Il étouffa un sanglot. Sa combinaison lui administra une nouvelle dose d’anti-douleurs.

L’épuisement rapide de ses batteries l’inquiétait. Bientôt, sa tenue ne serait plus en mesure de le soigner, de maintenir actifs les transpondeurs ou même de gérer le système de recyclage d’air et de chauffage. Il mourrait de froid ou de chaud, de douleur ou d’asphyxie.

Pourquoi être venu ici ? Il avait été idiot, aveuglé par sa fascination pour cette… chose. Cette abomination.

Non. Il était venu pour Miako. Pour lui dire “au revoir”.

Il gémit. Ses pensées étaient une tumeur compacte faite de confusion et de colère.

— Enregistrement, dit-il.

Il fit une pause.

— Je suis Pradip Singh, Professeur d’astrophysique, lead scientifique de l’Essaim de Dyson. L’Icare a été détruit.

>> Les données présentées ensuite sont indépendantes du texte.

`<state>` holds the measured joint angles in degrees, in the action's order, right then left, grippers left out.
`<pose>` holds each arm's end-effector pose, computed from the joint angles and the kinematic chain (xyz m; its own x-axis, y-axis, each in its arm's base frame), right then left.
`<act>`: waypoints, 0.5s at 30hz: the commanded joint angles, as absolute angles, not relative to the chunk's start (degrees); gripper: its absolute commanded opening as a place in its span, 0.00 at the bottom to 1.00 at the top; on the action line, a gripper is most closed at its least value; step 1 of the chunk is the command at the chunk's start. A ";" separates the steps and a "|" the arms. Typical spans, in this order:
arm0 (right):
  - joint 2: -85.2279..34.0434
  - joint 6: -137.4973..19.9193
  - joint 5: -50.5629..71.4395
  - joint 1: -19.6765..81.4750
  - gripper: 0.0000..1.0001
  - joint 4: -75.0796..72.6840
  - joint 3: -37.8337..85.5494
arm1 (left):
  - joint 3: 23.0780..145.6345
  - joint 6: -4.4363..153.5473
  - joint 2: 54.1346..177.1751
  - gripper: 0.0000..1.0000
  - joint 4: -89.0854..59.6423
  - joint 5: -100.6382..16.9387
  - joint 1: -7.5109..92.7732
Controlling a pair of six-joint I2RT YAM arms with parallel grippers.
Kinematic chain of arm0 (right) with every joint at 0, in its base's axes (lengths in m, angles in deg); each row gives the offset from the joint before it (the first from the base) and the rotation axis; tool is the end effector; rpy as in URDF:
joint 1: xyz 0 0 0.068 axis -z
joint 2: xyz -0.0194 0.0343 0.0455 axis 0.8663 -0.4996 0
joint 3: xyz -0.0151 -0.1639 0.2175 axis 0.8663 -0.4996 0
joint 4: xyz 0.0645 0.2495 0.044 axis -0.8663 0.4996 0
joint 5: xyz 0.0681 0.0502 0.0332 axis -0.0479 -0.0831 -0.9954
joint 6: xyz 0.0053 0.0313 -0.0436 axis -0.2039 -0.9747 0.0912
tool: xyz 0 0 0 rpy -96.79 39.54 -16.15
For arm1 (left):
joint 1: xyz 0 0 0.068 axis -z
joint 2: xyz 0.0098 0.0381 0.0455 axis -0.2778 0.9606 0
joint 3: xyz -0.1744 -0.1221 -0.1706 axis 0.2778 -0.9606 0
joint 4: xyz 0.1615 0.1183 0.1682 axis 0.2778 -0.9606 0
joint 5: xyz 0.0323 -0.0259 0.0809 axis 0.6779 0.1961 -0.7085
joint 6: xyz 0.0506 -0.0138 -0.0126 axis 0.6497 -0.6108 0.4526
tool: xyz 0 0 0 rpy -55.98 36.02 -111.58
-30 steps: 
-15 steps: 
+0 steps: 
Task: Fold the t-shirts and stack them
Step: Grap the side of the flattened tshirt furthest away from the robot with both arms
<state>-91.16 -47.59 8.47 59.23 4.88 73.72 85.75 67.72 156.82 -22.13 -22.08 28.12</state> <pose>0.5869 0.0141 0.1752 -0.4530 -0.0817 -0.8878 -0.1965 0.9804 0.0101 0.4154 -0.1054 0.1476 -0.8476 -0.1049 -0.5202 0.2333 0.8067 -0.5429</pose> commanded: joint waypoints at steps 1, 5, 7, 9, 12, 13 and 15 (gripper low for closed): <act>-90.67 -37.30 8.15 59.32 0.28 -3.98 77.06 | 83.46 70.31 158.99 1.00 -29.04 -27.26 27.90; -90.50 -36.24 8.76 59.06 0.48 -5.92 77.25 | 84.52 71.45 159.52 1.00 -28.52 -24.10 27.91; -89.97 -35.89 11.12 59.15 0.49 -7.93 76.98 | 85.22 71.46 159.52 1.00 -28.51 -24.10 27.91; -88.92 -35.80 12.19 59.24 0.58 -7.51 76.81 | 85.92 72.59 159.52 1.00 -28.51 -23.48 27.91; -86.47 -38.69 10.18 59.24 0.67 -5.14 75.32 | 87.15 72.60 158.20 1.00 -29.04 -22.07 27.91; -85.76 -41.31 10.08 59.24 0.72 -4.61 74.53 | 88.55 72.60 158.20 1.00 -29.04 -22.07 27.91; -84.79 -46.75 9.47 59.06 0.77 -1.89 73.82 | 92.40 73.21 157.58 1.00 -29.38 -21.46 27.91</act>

Je plonge en direction du point chaud trop vite pour que les secours puissent m’atteindre. Je ne sais pas si quelqu’un aura un jour ce message. Je voudrais dire que… Pardonne-moi Juliette pour ce que j’ai fait. Je… J’ai été en dessous de tout. Je vous ai fait du mal, à toi et aux enfants. Je vous souhaite le meilleur pour la suite. Je vous souhaite d’être heureux. Je… Je vous aime…

Il se tut alors que des larmes flottaient dans l’espace confiné de son casque. La température de sa combinaison augmentait dangereusement.

— Je ne sais pas quelles sont les raisons de l’avarie catastrophique de l’Icare. Peut-être le point chaud émet-il une forme de champ d’énergie qui perturbe nos systèmes. Je pense qu’une analyse…

Une alarme s’afficha sur sa visière. L’enregistrement venait de s’interrompre.

— Ok, ok… Bien. Ça fera l’affaire. Emission sur toutes les fréquences, ordonna-t-il.

Le système refusa. La douleur dans son bras bondit de manière fulgurante. Le professeur hurla si fort dans le casque qu’il crut un moment devenir sourd.

Il pleura, s’agitant tel un pantin grotesque dans le vide.

— Envoi !

Refus.

— Envoi, envoi, envoi, ENVOI ! MERDE !

Le transmetteur indiqua une erreur critique. La couche logicielle de sa combinaison s’arrêta.

Il n’avait pas imaginé que la fin viendrait à lui aussi vite.

Il pleura comme un gosse. Il se sentait abandonné, détruit.

Soudain, l’univers changea. Une lumière intense l’illumina. Elle était douce, comme une caresse. Elle évoquait la chaleur du printemps, une pluie d’été rafraîchissante.

Un objet progressa vers lui, dont il fut incapable de déterminer les contours. Ses capteurs détectaient bien quelque chose, mais ils ne parvenaient pas à l’analyser.

Cela ressemblait à une ligne ondulante de lumière, comme une fissure irrégulière et mouvante dans l’univers. Elle irradiait une puissance terrible et rassurante.

Puis, elle changea en un cube impossible. Le prisme translucide aux arêtes brillantes projeta des vecteurs irisés qui subjuguèrent l’esprit du naufragé par leur rapidité, leurs couleurs et leur beauté. La forme se multiplia, se propagea à l’infini en fractales colorées, dévorant l’obscurité de l’espace jusqu’à l’englober. Des images naquirent dans son esprit, des souvenirs inconnus, des idées nouvelles, des savoir prodigieux. L’anomalie était une clé qui libérait des territoires nouveaux et palpitants.

Adieux…, ressentit-il Miako, quelque part dans le vide.

Il tenta de la retenir. Il ne rencontra que le néant.

Les fractales fanèrent et disparurent. Tout redevint sombre.

Mais, il ne s’en souciait plus : il était plongé dans un état de béatitude mystique.

Il se laissa dériver, inconscient du temps et des douleurs, ignorant la possibilité de sa mort prochaine.